Inflación en EE. UU. alcanza su nivel más alto en tres años mientras Trump minimiza el impacto
El presidente de Estados Unidos, Donald Trump, restó importancia al reciente aumento de la inflación, que en mayo alcanzó su nivel más elevado en los últimos tres años, impulsada principalmente por el incremento de los precios de la energía en medio de las tensiones geopolíticas en Oriente Medio.
De acuerdo con datos de la Oficina de Estadísticas Laborales, el Índice de Precios al Consumidor (IPC) registró una variación interanual de 4.2 %, superando el 3.8 % reportado en abril y convirtiéndose en la cifra más alta desde abril de 2023.
El aumento de la inflación estuvo marcado por el encarecimiento de los combustibles, especialmente la gasolina, cuyos precios registraron un incremento de 40.5 % en comparación con el mismo período del año anterior. En conjunto, los costos energéticos aumentaron 23.5 %, influenciados por las tensiones generadas tras el conflicto entre Estados Unidos, Israel e Irán y las restricciones en el estrecho de Ormuz, una de las rutas más importantes para el comercio mundial de petróleo.
A pesar de los datos, Trump aseguró que la situación es temporal y expresó confianza en que los precios volverán a disminuir una vez se reduzcan las tensiones internacionales.
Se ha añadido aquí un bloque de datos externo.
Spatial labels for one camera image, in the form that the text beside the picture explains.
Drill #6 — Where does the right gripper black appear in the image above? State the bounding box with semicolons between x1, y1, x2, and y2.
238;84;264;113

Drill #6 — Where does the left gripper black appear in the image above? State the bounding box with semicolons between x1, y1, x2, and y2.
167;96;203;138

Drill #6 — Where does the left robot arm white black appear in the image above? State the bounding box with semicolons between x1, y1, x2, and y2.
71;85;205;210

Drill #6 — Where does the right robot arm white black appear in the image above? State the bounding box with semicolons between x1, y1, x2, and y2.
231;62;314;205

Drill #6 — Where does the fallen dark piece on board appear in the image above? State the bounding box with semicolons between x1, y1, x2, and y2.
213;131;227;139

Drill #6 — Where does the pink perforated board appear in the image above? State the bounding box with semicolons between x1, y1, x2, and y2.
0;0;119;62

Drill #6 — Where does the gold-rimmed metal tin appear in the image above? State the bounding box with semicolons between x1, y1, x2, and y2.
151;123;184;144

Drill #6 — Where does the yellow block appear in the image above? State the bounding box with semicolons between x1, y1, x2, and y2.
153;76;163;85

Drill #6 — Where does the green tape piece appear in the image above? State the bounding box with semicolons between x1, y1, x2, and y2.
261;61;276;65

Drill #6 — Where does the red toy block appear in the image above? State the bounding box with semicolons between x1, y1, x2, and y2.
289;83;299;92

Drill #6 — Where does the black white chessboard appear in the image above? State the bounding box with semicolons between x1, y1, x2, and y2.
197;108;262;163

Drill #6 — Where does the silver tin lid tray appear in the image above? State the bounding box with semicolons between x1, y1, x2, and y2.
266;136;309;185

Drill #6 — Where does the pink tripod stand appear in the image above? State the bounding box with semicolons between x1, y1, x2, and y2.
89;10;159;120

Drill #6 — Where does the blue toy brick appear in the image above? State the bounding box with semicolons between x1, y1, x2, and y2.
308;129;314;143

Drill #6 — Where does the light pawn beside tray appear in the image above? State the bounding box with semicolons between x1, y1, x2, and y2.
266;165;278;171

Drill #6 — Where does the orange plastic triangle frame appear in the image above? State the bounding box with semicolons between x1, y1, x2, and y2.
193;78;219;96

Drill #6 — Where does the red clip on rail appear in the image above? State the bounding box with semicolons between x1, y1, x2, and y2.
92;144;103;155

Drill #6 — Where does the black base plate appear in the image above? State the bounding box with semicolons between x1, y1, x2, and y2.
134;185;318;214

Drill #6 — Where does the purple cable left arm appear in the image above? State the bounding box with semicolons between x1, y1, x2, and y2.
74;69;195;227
Además del aumento en la energía, los precios de los alimentos también registraron un crecimiento de 2.7 %, mientras que sectores como la atención médica, los viajes aéreos y las actividades recreativas mostraron incrementos adicionales durante el mes de mayo.
La llamada inflación subyacente, que excluye alimentos y energía, también presentó una ligera aceleración al situarse en 2.9 %, frente al 2.8 % registrado en abril.
El panorama económico genera atención de cara a las elecciones legislativas de mitad de mandato, ya que el costo de vida continúa siendo una de las principales preocupaciones de los ciudadanos estadounidenses y un factor determinante para el electorado.
Mientras tanto, los mercados financieros observan de cerca las próximas decisiones de la Reserva Federal (Fed), cuya meta de inflación se mantiene en el 2 %. Analistas consideran que, de persistir las presiones inflacionarias, podrían retrasarse posibles recortes de tasas de interés previstos para este año.
Diversos expertos estiman que la inflación podría comenzar a moderarse durante el segundo semestre, siempre que se logren avances diplomáticos que permitan estabilizar los mercados energéticos internacionales y reducir las presiones sobre los precios.